### PROBLEM:
Apart from the images, reproduce all of the data word for word.

### GIVEN MATERIAL:
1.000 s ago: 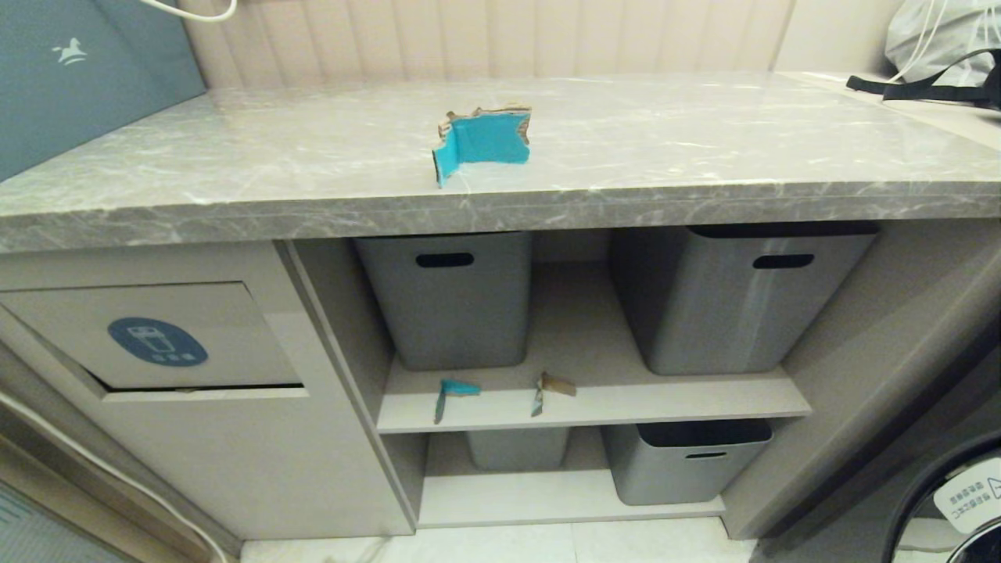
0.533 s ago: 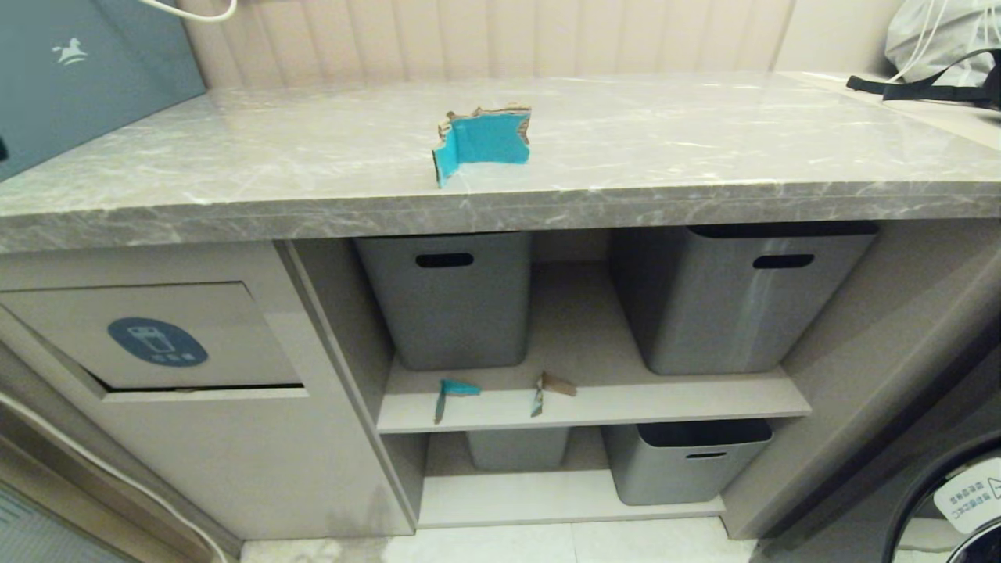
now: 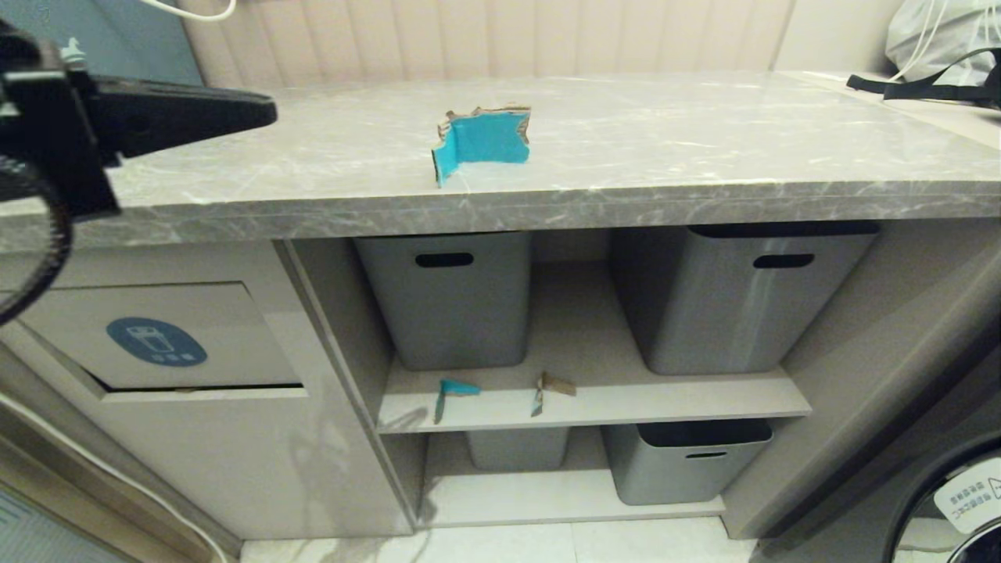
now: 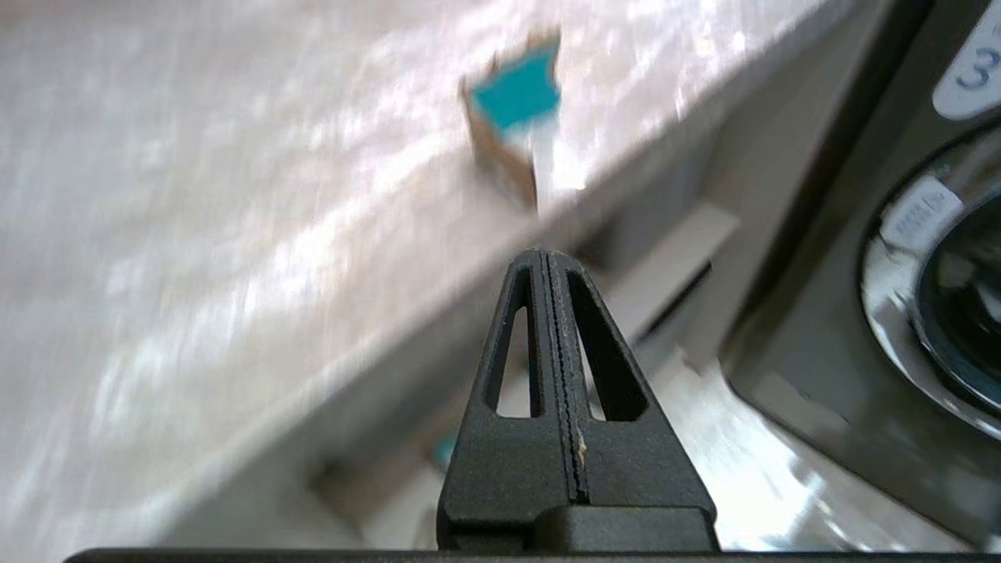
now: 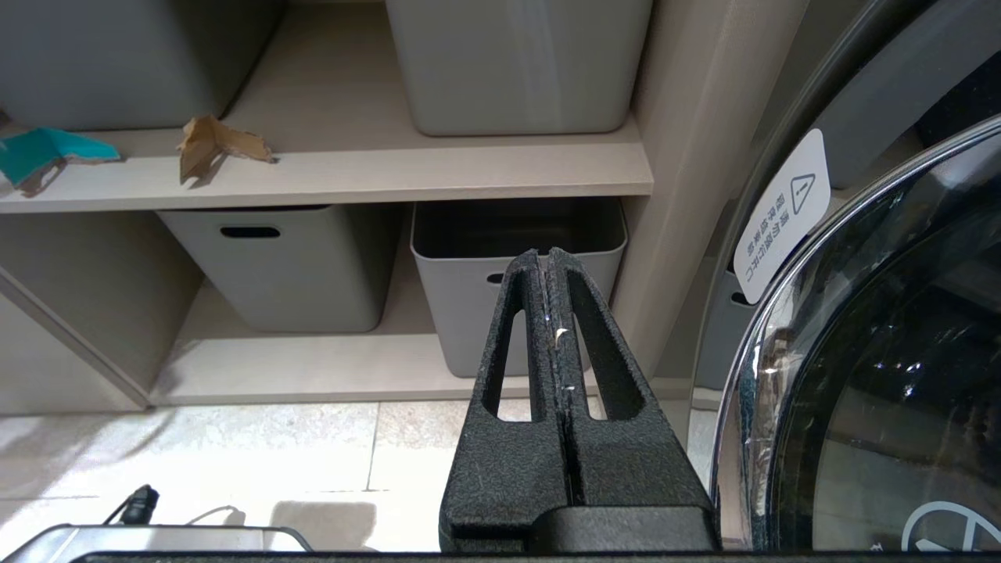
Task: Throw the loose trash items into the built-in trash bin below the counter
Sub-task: Pick up the garbage
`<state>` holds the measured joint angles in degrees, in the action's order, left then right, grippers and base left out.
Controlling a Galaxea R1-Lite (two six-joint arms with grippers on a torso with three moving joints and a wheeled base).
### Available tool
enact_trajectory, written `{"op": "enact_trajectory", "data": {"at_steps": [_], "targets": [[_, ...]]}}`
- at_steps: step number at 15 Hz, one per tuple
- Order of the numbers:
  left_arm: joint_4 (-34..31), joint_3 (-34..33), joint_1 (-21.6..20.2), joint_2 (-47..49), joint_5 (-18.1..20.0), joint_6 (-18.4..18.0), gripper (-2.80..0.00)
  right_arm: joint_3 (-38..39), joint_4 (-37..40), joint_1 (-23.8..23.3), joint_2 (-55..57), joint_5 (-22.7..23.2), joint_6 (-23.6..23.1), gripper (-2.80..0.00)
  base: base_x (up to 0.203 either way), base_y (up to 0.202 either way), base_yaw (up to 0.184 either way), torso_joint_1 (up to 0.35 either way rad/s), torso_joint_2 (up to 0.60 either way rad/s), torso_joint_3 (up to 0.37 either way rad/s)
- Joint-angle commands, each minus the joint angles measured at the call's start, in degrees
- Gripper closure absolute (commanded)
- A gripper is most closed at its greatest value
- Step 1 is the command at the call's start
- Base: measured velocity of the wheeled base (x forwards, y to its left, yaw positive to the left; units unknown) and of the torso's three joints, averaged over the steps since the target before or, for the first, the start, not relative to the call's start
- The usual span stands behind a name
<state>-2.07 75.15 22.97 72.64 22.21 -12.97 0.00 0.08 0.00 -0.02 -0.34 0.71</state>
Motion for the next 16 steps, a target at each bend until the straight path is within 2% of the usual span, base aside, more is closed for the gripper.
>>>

### SOLVED PROBLEM:
1.000 s ago: 
0.533 s ago: 
now: 
now: 
now: 
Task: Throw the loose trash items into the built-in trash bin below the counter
Sub-task: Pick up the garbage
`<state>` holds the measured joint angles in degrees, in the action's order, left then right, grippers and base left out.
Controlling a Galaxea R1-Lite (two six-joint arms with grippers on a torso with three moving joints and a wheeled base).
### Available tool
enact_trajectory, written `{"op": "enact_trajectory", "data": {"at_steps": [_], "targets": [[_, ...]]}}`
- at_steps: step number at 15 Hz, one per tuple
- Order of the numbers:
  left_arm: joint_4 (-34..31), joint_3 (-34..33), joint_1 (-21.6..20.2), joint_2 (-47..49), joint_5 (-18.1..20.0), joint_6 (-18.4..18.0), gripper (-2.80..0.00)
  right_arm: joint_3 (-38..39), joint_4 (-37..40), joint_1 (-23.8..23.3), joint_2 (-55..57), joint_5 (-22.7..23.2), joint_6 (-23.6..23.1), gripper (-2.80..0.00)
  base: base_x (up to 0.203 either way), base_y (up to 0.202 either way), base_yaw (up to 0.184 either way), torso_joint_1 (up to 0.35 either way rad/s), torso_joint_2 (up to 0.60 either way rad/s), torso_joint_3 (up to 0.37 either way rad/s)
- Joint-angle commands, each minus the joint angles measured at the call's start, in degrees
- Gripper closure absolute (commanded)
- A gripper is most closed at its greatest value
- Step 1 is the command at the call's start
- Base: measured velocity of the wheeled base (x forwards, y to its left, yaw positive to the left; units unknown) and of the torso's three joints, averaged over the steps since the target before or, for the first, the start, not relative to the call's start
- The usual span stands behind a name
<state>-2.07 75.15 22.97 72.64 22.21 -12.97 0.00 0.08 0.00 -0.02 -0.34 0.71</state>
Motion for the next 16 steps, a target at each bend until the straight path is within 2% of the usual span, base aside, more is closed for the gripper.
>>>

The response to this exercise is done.